As a young officer working primarily alone in a remote industrial town, she said the learning curve was steep.

“We spent five-and- a-half years there and a lot of on-call time working on my own and just learning how to do my job,” she said.

“It’s what I wanted, I wanted to work in a northern community because a lot of my growing up had been done in northern communities so it was no surprise, it’s what I knew.”

In stark contrast to her time working solo in Chetwynd, her next posting was to the big, busy station at Williams Lake.

There she worked the first year as a constable and a supervisor before being assigned to the Serious Crimes Unit.

Her case load in that role included drug crimes, homicides and serious sex offences.

She said she had enjoyed the problem-solving aspects of her work in Williams Lake.

“I really liked the complexity of some of those larger scale investigations and I like [being] logical, rational, putting pieces together,” Marshall said.

“Doing those types of investigations also gave me an opportunity to really explore all the resources that are out there to use.

“Once you start having more complex investigations you really start thinking outside the box.”

After more than five years in Williams Lake, a promotion took Marshall to Kitimat, where she spent one year before being promoted again to a role in Smithers.
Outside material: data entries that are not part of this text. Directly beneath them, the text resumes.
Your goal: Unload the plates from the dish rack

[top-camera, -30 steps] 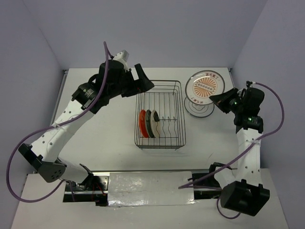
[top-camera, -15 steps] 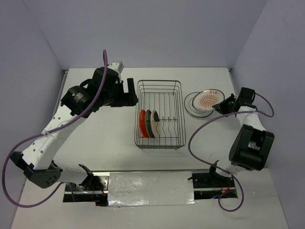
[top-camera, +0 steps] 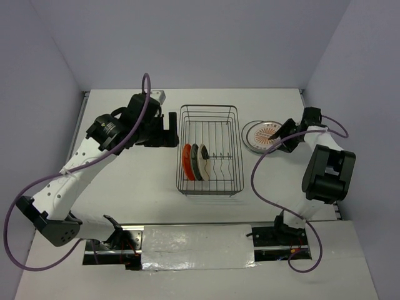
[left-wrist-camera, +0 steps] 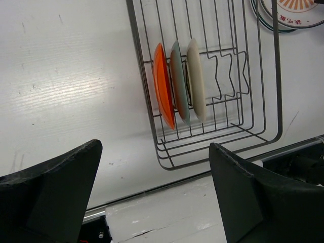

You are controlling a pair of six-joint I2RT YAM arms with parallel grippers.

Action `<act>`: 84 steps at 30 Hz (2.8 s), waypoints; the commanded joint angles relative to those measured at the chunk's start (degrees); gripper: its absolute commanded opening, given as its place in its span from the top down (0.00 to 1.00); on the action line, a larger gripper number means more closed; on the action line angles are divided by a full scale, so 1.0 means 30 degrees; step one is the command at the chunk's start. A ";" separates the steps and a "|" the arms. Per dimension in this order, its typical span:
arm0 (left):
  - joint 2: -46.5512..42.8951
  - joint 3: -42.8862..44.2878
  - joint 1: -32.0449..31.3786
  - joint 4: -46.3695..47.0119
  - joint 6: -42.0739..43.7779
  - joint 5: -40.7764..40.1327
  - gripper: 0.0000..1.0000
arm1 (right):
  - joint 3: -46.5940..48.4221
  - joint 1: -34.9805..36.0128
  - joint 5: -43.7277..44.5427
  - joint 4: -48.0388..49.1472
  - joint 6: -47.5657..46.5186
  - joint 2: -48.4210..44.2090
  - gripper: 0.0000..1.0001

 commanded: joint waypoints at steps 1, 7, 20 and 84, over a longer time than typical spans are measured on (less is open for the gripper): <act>0.0459 0.0957 0.0055 -0.0239 0.0294 -0.0036 0.00 | 0.2456 0.1258 0.3343 -0.3302 -0.1791 0.0383 0.36; 0.2654 0.2800 -0.0412 -0.1787 0.0207 -0.0240 0.00 | 0.5215 0.3104 0.7118 -0.7084 -0.2700 0.2842 0.25; 0.4914 0.3334 -0.2609 -0.2350 -0.1784 -0.1705 0.01 | 0.6157 0.3545 0.6367 -0.8933 -0.2440 0.0807 0.23; 0.6089 0.6180 -0.0449 -0.4937 -0.6243 -0.9882 1.00 | 0.4486 0.7032 0.2504 -1.0927 -0.2818 -1.1772 0.23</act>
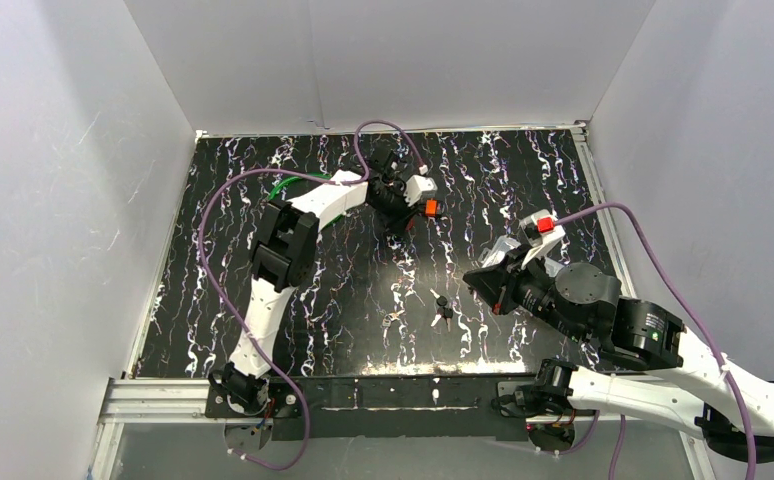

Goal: Unlock with the key
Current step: Pick up the key from the center of the board.

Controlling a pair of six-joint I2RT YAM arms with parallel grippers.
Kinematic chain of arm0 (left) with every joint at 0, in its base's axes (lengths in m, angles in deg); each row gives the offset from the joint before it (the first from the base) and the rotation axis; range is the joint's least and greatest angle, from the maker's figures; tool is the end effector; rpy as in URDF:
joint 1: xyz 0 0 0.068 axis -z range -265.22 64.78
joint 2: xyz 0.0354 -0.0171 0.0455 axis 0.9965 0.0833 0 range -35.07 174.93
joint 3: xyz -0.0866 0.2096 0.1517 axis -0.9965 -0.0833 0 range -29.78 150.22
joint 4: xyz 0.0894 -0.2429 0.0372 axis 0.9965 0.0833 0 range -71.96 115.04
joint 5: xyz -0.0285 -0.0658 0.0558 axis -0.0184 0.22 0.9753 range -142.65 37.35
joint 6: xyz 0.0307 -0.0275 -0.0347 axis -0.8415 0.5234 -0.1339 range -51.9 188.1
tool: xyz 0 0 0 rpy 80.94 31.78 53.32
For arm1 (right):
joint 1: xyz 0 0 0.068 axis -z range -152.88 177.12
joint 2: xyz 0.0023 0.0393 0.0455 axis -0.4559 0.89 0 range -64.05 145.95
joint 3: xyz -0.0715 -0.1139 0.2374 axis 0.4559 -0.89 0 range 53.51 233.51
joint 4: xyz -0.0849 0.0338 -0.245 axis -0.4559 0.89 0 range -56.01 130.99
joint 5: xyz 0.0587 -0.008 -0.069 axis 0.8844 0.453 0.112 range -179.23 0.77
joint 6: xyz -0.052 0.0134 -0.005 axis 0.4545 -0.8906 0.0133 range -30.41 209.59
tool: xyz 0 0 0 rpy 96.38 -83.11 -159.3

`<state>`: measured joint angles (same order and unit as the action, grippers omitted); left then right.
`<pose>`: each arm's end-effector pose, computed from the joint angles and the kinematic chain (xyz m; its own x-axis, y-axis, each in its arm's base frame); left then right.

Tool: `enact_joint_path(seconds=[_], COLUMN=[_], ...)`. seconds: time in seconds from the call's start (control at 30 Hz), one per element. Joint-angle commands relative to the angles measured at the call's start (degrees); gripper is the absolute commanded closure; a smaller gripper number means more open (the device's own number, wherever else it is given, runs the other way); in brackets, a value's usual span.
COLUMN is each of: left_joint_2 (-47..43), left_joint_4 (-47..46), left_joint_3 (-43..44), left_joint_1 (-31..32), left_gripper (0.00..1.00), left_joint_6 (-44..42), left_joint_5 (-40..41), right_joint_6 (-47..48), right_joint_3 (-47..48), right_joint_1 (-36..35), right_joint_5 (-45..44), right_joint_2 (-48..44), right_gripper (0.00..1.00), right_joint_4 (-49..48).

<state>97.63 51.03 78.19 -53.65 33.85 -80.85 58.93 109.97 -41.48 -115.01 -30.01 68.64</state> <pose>0.4197 -0.2776 0.1705 -0.2147 0.7141 -0.6663 0.9645 0.2623 -0.0296 0.0539 0.0954 0.3878 -0.4149 0.1996 -0.8877 -0.5485 0.7236 0.4191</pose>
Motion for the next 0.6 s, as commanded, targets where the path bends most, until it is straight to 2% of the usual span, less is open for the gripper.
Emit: enact_joint_path(seconds=[0.0,0.17,0.3,0.43,0.53,0.57], left_joint_2=[-5.61,-16.05,-27.04,-42.04,-50.06,-55.53], left_joint_4=[7.50,7.75,11.73,17.82,19.16,21.04], left_joint_3=[-4.08,-16.37,-28.69,-44.42,-51.70,-55.43], left_joint_1=[0.60,0.64,0.59,0.33,-0.02,-1.06], left_gripper=[0.75,0.75,0.71,0.61,0.58,0.57], left_joint_6=[-2.25,-5.49,-9.24,-13.88,-15.52,-15.85], left_joint_5=[0.91,0.40,0.91,3.09,4.58,5.22], right_joint_6=[0.98,2.04,2.45,2.31,2.16,2.18], right_joint_3=[2.54,2.77,2.37,1.04,0.31,0.03], right_joint_1=[0.30,0.29,0.30,0.43,0.53,0.58], right_joint_5=[-0.83,-0.21,0.74,2.33,2.92,3.25], right_joint_2=[-0.06,0.61,1.20,1.34,1.21,1.09], right_gripper=[0.99,0.99,0.99,0.99,0.99,0.99], right_joint_4=[-1.17,-1.35,-2.09,-3.38,-4.18,-4.41])
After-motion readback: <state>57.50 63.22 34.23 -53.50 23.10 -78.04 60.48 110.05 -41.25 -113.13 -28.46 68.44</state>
She was employed as a sergeant then promoted to the detachment’s most senior role of staff sergeant when her predecessor, Sheila White, left the detachment in 2012.
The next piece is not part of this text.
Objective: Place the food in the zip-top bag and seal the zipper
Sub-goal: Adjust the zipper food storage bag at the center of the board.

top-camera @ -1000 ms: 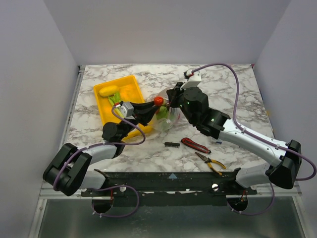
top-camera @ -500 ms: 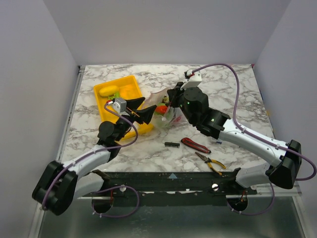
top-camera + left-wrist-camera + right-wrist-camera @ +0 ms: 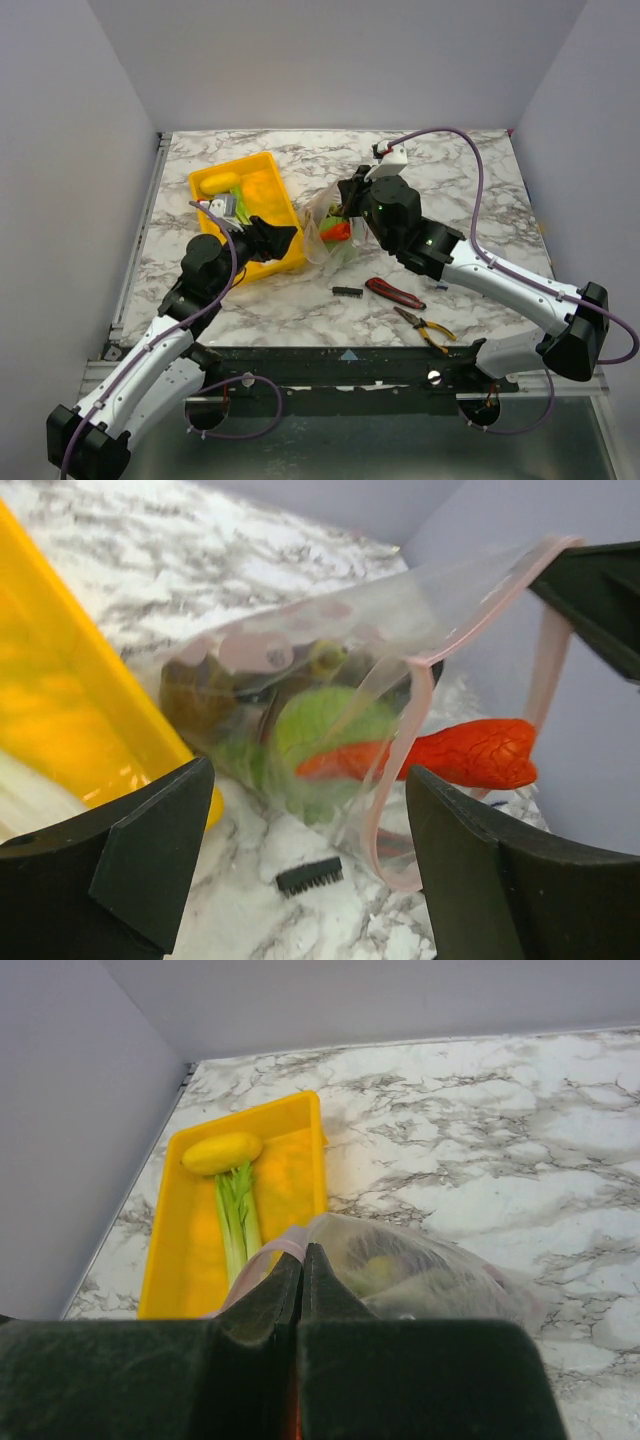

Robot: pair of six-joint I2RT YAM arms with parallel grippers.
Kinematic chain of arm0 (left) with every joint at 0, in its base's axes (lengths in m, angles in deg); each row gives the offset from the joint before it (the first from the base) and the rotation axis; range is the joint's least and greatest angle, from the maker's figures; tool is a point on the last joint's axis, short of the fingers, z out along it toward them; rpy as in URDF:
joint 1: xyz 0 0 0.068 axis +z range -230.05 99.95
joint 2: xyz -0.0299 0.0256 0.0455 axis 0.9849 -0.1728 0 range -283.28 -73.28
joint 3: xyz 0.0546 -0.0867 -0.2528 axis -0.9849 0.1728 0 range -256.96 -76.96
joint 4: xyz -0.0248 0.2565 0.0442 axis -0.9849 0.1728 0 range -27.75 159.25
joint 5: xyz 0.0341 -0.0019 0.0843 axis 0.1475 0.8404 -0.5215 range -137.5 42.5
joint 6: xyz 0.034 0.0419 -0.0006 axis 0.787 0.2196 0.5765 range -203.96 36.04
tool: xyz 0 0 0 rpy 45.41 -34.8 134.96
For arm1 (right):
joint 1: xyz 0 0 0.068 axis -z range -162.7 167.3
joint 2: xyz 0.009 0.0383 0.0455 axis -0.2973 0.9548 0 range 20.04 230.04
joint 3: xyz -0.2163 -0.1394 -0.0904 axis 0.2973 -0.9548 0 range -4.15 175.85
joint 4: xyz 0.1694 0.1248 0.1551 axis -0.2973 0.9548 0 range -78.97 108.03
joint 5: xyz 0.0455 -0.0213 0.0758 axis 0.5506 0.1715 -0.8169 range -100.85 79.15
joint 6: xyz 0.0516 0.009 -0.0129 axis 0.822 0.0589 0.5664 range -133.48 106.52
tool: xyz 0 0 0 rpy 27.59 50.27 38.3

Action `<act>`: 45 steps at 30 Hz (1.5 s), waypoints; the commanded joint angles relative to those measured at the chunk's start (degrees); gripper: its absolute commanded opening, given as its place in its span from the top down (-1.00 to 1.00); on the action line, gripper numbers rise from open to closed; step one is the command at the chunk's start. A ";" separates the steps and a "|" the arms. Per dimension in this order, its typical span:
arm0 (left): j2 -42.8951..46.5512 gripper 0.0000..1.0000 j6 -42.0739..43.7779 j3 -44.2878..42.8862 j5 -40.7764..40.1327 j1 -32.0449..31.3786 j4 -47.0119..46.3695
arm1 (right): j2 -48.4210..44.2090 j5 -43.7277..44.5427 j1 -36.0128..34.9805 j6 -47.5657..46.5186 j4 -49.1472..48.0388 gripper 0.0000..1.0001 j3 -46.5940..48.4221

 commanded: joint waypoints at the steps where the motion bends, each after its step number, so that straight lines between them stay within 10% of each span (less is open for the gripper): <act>1: -3.88 -0.61 -8.50 -1.95 6.60 0.70 10.66 | -0.73 1.43 -0.12 0.56 -2.56 0.99 2.12; 6: -6.95 -0.53 -11.20 0.13 11.63 0.63 2.08 | -0.96 1.07 -0.07 0.74 -2.21 0.99 1.94; 21: -15.61 1.00 -12.73 -6.75 21.73 0.70 -0.86 | 0.12 3.52 0.05 -2.91 -2.04 0.99 2.73; 32: -21.74 1.00 -11.91 -32.98 19.33 2.43 16.66 | 5.42 9.01 1.34 -20.72 3.55 0.99 18.61; 45: -30.39 1.00 -21.34 -33.83 21.40 7.46 7.63 | 18.86 -6.03 5.76 -24.27 3.67 0.99 25.42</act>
Six years later, Marshall said the community had lived up to her high expectations.

“We came to Smithers looking to really connect with the community and we did,” she said.

“We moved here and our neighbourhood was amazing, we had people approaching us immediately and engaging.

“It was just a very, very welcoming community and that’s exactly what we’d hoped so our time here has been incredible.”

Marshall said Smithers had been her favourite posting.

Most of her highlights related to the RCMP’s close relationship with the community and its involvement in local events like Remembrance Day and Santa’s Breakfast.

She said a tight-knit team and close partnerships with the RCMP’s partner agencies had made the experience even more valuable.

One personal highlight that came about through her work in Smithers was being one of only 10 RCMP officers chosen to attend a leadership conference in South Africa.

“There were about 1,500 police officers there from around the world and we were all in Durban, South Africa,” she said.

“I would say that was really a highlight for me. Even though it wasn’t physically in town, it was as a result of being here and being allowed to stretch my wings as a leader.

“That was really cool ... to march with all these other police officers around the world and just to be given that opportunity and to represent Canada, that was amazing.”

Marshall’s new role as staff sergeant, rural operations in Penticton will be shared with another officer,  working under a superintendent in an integrated detachment.

Although she said it would be hard to say goodbye to Smithers, she was excited about developing in her new role overseeing Penticton’s outlying communities.

“I think it will be an interesting change and some things maybe I’ve never dealt with before,” she said.

“Osoyoos is close to the border so from my perspective, being able to develop that part of me, that I don’t know a lot about because I’ve never lived in a community that borders another country.

“I guess I’m looking at it as, I would like to bring what I have to the table but I’m also hoping to develop myself as well.”

Marshall’s last day at the Smithers detachment was last Thursday.